SantanaCet album, le premier de Santana (de Carlos Santana, jeune guitariste prodige - mais piètre chanteur - alors fraîchement débarqué du Mexique, et de son groupe éponyme) fut largement éclipsé dans la mémoire populaire par l'explosive interprétation qui en fut livrée à Woodstock, et que Michael Wadleigh immortalisa dans son film.
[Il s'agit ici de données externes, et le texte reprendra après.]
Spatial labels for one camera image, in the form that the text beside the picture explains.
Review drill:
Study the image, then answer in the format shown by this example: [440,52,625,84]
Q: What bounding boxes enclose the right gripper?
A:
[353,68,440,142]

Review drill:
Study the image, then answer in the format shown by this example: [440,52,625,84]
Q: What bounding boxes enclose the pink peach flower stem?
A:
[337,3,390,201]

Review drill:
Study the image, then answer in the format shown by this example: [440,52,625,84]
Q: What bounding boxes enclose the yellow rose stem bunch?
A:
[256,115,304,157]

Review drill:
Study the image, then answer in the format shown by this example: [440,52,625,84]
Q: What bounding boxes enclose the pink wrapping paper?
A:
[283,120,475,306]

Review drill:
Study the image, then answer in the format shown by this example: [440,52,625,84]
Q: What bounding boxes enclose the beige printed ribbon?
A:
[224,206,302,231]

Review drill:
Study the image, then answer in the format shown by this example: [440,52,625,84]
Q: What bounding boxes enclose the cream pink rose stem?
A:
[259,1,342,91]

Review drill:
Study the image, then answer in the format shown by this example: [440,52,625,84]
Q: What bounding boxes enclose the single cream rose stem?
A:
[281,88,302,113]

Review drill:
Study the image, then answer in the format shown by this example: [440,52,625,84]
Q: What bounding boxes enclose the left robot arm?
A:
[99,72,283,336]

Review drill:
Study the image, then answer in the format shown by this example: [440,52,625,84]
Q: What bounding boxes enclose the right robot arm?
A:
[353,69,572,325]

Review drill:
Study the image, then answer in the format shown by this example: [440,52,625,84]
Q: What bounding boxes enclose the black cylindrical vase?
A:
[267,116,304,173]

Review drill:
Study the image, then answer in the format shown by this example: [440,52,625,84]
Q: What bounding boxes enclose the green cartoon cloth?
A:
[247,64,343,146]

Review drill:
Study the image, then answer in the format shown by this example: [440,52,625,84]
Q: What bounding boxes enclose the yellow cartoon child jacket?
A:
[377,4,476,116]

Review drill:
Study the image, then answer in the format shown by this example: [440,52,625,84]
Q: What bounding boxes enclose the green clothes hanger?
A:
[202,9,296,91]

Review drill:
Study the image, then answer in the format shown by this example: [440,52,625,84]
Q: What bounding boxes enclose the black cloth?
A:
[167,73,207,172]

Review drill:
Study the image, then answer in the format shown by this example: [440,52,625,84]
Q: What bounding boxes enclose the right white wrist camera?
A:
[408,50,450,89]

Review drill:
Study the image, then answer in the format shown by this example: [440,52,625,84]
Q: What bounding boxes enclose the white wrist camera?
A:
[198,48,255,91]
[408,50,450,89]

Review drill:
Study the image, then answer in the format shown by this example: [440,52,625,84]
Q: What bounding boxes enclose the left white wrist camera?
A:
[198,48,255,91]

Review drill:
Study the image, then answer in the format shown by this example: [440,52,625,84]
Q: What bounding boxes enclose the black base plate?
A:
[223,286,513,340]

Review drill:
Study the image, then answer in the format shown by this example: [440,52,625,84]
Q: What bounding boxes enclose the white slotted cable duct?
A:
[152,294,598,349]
Si la version de "Soul Sacrifice" qui figure sur cet album est clairement moins extraordinaire que celle, live, qui conféra au jeune batteur prodige du groupe une célébrité mondiale, il convient de se rappeler combien ce cocktail aphrodisiaque de blues, de jazz, de soul et de rythmes latins révolutionna en 1969 le petit milieu californien qui sortait encore largement hébété des brumes de l'été des fleurs. "Santana" offrait en effet derrière sa superbe pochette mystique et sensuelle une musique alors inédite, virtuose (Carlos n'était déjà pas un manche avec sa six-cordes, et les rythmiques sont diaboliques) et pourtant extrêmement humaine, voire terre-à-terre. Combinant ce désir de spiritualité essentiel à la crédibilité musicale de l'époque avec un goût prononcé pour les ambiances torrides, fortement sexuées... soit la recette parfaite d'un succès qui allait perdurer presque tout au long de la carrière de Santana.

... Même si, reconnaissons-le, cela ne sera plus jamais aussi bon que cette "première fois", où la chaleur de cette musique contribua largement à la perte de notre pucelage.